:: Work instructions ::
Among the entries that follow, find the lines containing the string "things" and copy them.

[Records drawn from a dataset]
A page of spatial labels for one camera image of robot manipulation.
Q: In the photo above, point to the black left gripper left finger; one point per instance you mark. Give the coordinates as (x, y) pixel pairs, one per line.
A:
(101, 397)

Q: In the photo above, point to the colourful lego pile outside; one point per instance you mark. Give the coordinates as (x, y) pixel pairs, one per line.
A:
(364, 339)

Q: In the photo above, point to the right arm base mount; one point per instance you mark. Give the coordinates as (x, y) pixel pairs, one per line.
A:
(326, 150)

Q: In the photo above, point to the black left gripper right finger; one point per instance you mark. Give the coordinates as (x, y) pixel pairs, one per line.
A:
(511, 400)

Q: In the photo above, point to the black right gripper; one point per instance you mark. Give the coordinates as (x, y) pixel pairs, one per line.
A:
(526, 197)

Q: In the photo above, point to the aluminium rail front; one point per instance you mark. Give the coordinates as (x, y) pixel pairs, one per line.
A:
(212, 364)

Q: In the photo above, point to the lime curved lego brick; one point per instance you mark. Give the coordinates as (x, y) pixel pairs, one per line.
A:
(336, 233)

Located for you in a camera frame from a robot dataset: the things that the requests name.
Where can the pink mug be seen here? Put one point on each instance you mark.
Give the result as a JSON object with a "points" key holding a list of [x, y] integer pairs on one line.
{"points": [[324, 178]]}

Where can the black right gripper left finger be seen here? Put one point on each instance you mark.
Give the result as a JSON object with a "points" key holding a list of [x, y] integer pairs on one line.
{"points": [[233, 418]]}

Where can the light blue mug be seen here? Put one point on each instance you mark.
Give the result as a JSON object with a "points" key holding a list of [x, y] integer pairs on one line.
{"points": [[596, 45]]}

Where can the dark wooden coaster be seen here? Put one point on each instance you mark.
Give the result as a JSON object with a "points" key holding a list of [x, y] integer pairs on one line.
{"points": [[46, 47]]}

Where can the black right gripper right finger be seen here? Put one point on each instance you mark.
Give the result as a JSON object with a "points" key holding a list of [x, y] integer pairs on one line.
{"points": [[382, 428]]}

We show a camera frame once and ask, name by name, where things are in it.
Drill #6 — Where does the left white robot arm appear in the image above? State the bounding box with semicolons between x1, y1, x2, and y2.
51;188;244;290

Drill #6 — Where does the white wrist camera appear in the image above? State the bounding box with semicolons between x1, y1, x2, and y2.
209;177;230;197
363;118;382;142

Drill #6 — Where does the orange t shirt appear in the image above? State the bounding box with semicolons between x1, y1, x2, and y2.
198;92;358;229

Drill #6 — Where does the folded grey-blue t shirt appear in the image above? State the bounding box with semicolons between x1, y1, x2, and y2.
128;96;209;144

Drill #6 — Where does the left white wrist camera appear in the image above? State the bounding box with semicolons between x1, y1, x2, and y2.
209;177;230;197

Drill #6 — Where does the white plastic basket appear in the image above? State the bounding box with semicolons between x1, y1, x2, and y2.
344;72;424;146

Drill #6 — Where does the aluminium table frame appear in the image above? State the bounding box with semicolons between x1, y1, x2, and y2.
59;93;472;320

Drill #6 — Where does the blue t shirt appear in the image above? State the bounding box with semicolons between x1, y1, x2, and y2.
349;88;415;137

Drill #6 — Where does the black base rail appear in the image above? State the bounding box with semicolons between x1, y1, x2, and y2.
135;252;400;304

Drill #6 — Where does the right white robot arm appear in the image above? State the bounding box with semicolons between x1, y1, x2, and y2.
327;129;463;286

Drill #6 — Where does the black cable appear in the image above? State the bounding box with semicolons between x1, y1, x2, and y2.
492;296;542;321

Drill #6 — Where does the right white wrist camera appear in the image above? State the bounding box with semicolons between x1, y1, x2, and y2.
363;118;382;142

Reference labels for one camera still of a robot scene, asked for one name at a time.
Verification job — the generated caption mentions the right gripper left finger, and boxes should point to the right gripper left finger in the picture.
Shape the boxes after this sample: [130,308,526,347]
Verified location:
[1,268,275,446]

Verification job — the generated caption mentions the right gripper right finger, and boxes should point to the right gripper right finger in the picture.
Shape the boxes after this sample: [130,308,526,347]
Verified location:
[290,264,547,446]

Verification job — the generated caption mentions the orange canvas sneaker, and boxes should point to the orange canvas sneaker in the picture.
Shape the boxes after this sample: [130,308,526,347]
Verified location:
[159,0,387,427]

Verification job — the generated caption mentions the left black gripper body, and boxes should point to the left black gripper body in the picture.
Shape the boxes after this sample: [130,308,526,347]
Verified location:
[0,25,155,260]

:: Your response ::
Located for you in a camera frame from a robot dataset: the things that the requests name.
We show a camera frame once and ask, name by name, where things are in it.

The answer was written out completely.